TO DO: Which lines of the data below contain "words"? Please show them all.

───── DATA SECTION ─────

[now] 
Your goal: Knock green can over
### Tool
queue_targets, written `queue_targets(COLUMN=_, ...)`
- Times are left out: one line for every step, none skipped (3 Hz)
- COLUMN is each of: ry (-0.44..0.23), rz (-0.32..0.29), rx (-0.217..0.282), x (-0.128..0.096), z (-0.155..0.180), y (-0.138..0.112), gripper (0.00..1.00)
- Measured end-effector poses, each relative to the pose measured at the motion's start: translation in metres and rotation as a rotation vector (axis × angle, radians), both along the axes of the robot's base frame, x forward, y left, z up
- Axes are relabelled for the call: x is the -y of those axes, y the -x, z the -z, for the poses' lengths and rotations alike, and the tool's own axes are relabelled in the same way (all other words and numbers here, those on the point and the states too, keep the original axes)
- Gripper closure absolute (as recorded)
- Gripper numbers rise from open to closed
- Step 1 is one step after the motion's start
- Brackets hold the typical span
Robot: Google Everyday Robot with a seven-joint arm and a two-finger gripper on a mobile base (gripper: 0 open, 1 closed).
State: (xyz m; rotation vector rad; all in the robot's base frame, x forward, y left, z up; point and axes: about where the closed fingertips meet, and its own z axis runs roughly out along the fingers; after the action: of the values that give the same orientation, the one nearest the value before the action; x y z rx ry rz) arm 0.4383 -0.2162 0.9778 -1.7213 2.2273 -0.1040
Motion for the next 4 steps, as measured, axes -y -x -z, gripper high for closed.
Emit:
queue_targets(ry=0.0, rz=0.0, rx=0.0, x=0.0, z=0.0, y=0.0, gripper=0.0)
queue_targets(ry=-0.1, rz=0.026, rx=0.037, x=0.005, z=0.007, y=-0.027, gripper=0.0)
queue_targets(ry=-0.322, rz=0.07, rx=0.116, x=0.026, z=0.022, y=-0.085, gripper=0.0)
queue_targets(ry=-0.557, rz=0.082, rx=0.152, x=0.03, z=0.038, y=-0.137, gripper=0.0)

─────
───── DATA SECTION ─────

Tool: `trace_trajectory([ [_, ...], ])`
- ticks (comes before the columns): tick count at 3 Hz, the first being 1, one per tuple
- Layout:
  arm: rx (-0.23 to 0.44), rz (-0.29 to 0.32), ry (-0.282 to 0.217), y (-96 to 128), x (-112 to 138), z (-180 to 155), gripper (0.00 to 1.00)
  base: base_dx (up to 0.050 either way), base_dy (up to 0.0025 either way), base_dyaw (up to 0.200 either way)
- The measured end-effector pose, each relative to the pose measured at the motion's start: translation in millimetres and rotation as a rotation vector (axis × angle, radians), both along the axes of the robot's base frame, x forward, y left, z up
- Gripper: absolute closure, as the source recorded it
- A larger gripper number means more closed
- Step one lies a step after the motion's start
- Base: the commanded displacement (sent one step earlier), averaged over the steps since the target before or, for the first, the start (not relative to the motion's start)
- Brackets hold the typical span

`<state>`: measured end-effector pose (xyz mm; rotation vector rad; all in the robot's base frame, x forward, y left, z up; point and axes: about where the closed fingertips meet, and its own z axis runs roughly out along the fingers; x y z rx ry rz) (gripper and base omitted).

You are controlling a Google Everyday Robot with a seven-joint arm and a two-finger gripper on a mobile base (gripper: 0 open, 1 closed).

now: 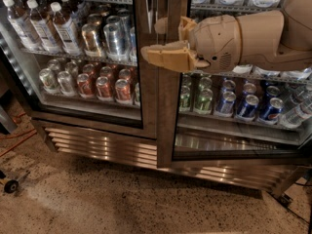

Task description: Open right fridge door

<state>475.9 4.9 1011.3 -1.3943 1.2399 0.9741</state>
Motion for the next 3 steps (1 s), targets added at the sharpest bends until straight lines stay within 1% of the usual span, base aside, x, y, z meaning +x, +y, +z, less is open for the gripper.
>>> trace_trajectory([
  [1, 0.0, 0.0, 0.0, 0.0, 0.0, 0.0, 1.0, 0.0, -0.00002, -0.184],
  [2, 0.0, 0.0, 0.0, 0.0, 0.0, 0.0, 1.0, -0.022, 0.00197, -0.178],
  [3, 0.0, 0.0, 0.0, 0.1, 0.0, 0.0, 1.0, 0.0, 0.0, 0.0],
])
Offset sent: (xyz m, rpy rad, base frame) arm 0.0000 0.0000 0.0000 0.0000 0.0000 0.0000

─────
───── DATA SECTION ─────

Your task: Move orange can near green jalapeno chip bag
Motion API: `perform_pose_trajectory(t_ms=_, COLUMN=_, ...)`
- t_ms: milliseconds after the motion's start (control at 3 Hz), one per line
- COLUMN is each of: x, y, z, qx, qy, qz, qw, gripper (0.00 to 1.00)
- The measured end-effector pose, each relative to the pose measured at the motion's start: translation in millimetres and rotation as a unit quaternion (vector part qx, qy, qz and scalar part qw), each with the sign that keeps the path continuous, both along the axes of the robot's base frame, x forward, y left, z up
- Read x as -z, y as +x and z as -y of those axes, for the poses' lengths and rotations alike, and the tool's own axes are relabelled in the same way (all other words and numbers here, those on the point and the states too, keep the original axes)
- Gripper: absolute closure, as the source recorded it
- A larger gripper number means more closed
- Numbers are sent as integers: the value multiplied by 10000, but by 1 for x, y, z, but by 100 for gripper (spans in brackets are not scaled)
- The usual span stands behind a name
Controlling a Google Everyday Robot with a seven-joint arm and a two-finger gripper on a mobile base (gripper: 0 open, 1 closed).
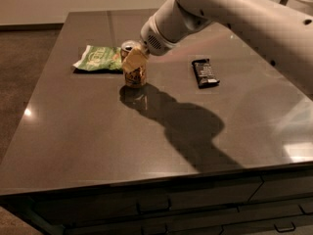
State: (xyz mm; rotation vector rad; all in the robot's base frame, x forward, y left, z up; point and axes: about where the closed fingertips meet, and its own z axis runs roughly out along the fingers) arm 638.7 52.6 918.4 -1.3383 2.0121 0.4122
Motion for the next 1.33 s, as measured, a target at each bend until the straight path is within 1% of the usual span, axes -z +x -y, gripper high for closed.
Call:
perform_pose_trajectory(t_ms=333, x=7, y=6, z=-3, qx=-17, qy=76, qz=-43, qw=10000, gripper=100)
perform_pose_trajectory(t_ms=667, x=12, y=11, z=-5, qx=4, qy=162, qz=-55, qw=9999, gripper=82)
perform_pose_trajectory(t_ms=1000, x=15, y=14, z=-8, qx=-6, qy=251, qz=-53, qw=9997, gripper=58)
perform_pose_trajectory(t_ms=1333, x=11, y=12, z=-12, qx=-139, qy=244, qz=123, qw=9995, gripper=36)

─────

YOUR SOLUTION:
- Axes are relabelled for the call: x is the -y of those axes, y the -x, z the -z, for the poses' lengths and rotations alike, and the tool's own axes are relabelled in the same way (all other words and numbers here, those on the point and the states too, keep the original axes)
- Read x as -z, y as +x and z as -y of those axes, for the poses' lengths and rotations alike, and the tool's own axes are relabelled in the same way (all other words and numbers here, those on the point and the states too, keep the original axes)

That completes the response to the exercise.